#### Supplied data ####

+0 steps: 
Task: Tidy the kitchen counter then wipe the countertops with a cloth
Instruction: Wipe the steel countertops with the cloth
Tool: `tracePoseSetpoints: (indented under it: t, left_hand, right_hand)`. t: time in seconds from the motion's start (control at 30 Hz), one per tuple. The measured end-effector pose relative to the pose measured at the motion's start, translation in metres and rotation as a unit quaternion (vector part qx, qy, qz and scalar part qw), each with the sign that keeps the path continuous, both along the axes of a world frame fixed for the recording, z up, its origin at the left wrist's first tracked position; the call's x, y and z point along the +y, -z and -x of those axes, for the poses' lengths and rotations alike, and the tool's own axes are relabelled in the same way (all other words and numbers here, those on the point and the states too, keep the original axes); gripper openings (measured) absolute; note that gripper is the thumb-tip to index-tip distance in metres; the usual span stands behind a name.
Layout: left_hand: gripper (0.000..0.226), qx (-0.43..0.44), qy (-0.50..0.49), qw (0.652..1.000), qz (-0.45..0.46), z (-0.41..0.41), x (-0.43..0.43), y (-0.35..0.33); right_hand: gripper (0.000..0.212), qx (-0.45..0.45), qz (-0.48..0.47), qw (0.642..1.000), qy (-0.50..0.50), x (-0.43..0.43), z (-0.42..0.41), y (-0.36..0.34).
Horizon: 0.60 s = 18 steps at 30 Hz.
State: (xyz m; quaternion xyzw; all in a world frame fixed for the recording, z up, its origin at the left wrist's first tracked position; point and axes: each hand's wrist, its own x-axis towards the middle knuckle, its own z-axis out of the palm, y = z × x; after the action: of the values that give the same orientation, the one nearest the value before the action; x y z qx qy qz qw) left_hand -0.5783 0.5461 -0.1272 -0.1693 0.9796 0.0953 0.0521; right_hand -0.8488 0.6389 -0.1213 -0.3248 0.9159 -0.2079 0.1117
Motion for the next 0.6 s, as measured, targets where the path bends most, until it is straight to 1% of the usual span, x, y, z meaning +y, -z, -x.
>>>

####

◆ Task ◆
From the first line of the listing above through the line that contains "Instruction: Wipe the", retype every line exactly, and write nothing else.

◆ Response to the exercise ◆
+0 steps: 
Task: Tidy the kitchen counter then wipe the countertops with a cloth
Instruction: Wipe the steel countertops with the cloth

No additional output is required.